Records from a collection

^^^^

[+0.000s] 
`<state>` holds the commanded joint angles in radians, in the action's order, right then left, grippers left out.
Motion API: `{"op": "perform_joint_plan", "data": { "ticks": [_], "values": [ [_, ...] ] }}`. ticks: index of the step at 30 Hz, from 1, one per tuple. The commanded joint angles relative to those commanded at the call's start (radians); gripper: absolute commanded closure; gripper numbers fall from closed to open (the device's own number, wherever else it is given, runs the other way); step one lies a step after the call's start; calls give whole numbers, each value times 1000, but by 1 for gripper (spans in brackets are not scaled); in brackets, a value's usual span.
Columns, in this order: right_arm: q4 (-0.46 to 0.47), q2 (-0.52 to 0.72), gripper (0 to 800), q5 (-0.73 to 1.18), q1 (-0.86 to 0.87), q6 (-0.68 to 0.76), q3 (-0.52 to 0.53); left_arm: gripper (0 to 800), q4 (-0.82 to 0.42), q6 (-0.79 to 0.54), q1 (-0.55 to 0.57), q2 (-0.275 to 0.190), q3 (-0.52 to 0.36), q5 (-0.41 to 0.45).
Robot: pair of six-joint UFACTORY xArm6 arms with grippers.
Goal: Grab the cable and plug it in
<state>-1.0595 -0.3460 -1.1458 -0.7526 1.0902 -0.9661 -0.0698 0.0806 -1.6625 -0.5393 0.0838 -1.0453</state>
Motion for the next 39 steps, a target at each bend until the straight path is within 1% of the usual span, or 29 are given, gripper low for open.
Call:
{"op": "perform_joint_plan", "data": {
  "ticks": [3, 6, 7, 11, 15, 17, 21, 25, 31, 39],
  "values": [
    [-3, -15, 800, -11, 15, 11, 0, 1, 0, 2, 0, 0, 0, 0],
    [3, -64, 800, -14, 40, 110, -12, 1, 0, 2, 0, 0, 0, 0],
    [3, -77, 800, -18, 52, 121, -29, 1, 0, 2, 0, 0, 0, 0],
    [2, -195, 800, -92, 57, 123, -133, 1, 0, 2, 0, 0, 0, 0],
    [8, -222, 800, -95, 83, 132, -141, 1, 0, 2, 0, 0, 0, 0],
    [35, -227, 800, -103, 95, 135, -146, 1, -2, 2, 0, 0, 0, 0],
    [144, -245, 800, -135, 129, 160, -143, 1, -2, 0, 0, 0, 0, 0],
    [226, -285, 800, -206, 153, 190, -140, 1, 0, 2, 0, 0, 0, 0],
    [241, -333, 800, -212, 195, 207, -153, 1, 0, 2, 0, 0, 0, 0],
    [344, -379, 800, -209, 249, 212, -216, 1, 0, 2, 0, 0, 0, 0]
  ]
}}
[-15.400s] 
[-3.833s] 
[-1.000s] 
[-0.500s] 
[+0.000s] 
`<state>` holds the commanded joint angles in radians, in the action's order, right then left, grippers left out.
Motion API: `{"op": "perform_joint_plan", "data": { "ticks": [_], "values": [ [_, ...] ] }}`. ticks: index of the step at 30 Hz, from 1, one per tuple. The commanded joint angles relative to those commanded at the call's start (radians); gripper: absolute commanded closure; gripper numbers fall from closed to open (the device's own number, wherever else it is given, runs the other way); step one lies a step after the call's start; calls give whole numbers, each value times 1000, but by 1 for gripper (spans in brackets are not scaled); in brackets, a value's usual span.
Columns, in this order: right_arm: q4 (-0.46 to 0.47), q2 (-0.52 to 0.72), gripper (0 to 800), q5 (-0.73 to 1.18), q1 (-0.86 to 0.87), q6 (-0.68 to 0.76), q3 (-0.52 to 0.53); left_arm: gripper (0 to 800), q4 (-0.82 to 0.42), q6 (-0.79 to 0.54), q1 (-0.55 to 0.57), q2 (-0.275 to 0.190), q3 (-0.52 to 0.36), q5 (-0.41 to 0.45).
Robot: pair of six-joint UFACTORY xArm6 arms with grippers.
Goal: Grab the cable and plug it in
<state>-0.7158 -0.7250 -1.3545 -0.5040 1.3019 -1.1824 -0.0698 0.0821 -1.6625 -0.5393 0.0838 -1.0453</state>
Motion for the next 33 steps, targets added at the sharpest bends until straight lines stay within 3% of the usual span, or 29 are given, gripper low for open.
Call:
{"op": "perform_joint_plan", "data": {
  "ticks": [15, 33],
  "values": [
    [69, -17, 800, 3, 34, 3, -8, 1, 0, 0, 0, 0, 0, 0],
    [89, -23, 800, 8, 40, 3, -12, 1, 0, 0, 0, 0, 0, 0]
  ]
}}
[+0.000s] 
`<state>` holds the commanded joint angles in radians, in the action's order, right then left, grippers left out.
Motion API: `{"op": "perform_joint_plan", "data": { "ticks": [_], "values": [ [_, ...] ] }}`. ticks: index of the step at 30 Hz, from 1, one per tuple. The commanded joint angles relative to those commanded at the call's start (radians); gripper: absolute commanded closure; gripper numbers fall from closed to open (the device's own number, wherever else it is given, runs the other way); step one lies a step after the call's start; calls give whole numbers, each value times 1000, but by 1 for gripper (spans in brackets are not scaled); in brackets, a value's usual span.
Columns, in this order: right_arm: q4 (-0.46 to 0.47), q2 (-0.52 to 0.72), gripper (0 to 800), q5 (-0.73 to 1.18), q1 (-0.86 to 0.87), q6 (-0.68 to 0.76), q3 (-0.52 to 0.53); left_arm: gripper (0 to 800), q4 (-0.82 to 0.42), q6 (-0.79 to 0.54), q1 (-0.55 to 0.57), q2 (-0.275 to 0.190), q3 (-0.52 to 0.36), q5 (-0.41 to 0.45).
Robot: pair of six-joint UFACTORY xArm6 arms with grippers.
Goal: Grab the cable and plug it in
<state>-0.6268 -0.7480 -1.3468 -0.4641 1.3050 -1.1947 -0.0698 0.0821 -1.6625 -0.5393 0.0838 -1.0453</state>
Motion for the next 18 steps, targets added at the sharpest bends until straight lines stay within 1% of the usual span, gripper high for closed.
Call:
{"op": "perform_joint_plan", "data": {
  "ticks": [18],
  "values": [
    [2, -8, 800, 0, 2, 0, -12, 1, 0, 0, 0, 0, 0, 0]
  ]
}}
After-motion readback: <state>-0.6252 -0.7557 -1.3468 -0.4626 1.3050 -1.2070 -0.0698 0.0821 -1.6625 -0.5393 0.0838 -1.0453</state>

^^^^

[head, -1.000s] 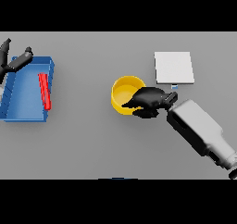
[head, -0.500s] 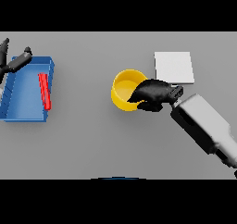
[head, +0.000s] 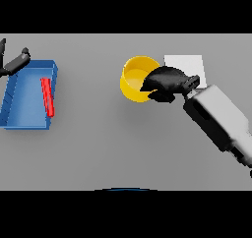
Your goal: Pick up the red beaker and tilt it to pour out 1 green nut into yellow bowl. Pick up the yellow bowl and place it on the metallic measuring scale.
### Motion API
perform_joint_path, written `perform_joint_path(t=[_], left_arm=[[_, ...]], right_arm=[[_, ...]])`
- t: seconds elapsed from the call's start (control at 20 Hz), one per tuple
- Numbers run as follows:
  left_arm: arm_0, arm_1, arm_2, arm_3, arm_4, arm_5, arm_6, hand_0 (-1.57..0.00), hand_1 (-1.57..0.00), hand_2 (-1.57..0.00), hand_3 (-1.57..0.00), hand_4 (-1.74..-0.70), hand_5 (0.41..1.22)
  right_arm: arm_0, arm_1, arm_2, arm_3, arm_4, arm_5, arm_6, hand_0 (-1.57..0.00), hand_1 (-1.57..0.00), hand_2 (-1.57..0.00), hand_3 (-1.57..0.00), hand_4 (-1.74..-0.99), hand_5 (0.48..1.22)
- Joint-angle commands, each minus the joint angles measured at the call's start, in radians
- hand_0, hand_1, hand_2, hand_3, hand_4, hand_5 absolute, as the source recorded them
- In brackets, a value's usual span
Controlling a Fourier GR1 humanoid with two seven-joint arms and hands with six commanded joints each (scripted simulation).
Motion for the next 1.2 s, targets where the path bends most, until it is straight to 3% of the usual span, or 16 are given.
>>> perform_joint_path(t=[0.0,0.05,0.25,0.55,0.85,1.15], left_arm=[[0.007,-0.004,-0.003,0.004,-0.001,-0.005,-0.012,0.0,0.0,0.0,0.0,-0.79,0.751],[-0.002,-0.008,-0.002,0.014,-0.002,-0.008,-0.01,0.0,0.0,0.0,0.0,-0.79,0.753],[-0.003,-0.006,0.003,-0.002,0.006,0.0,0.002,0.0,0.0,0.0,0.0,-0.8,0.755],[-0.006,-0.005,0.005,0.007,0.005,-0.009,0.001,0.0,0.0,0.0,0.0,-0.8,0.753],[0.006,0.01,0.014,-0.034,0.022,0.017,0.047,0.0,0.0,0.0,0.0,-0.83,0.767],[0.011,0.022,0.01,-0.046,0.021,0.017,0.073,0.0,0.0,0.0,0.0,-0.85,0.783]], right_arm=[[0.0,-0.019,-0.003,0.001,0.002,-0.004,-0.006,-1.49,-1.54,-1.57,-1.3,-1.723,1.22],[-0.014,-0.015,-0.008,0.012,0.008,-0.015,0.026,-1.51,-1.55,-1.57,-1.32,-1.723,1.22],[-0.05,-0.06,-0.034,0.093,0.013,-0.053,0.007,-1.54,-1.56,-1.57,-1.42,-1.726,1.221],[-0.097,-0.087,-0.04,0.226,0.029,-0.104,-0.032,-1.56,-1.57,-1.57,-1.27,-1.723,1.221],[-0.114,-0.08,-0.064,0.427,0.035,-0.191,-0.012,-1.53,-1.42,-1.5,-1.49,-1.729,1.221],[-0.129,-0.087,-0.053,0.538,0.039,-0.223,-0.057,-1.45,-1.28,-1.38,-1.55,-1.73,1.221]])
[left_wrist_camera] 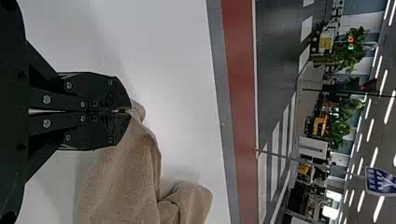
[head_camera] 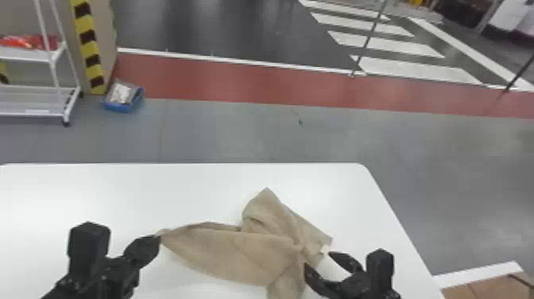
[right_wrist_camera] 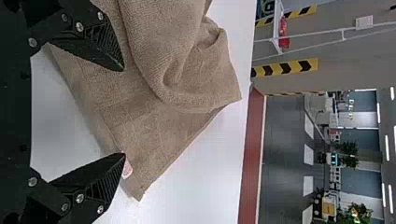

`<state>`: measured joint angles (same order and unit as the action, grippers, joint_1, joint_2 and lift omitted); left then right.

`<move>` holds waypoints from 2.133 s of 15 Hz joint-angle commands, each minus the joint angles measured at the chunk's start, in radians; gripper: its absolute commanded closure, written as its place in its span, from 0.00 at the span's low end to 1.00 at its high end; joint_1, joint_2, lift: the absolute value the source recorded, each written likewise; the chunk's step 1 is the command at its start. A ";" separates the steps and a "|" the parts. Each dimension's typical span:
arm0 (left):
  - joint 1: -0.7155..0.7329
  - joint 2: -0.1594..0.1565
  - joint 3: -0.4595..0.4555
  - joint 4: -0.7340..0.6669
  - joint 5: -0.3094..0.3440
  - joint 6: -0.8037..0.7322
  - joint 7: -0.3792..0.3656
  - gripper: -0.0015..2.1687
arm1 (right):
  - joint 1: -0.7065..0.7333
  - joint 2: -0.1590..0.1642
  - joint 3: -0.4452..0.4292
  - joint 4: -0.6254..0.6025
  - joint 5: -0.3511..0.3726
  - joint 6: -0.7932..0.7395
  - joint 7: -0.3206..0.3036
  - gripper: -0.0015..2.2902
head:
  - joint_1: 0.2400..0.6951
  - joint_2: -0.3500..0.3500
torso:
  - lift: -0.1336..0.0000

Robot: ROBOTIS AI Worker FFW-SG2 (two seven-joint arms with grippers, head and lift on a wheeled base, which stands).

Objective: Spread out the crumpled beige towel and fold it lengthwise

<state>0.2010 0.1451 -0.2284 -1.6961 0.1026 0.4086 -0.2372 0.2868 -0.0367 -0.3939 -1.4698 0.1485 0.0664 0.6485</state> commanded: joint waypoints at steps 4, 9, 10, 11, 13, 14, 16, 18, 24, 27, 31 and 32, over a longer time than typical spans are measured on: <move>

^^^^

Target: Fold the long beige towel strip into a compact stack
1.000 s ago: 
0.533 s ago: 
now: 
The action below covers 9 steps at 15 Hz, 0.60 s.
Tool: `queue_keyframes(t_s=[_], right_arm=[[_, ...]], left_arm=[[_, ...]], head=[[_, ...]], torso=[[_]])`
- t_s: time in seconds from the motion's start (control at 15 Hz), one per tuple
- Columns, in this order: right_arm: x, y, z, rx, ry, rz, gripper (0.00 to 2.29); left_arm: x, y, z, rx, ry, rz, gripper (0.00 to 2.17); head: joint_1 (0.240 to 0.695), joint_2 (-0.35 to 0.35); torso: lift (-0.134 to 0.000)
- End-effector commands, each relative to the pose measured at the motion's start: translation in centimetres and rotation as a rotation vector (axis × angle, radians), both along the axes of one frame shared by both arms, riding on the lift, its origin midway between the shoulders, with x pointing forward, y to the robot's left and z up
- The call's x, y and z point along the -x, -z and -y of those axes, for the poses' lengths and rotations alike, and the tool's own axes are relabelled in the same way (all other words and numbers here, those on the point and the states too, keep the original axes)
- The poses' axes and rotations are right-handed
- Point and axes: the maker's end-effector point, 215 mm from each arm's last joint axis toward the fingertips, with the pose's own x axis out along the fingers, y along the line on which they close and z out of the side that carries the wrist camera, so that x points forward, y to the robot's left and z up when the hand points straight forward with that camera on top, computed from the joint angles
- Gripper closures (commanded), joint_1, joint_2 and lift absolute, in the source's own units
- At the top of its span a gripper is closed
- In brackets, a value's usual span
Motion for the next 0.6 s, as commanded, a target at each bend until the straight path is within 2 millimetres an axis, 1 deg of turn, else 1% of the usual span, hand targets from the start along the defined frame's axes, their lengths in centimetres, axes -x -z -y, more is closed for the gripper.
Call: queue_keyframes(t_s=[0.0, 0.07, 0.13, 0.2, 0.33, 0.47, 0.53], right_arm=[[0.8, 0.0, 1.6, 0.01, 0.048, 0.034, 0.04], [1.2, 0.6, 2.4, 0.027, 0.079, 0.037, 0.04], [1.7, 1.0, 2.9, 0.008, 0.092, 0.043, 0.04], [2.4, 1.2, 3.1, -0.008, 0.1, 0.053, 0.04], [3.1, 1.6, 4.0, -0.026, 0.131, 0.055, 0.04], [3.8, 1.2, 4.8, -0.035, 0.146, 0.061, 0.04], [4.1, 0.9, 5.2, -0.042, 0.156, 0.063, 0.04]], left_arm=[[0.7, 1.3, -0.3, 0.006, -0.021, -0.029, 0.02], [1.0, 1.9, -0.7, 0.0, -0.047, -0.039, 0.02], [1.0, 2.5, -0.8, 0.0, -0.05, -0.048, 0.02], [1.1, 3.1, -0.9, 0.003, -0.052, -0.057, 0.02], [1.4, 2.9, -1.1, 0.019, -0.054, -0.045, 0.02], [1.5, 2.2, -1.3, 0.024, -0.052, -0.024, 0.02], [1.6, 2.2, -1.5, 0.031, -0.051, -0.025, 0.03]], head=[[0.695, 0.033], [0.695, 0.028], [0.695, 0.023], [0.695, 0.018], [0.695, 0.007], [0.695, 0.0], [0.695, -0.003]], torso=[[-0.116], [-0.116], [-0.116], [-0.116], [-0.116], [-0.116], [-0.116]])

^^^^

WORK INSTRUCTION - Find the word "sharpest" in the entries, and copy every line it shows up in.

SOLUTION FOR THIS PROBLEM -
Motion for the next 33 steps, targets added at the sharpest bends until straight lines stay within 3% of the usual span, or 29 are given, gripper low for open.
Motion for the next 18 steps, targets added at the sharpest bends until straight lines stay within 1% of the usual span, gripper high for closed.

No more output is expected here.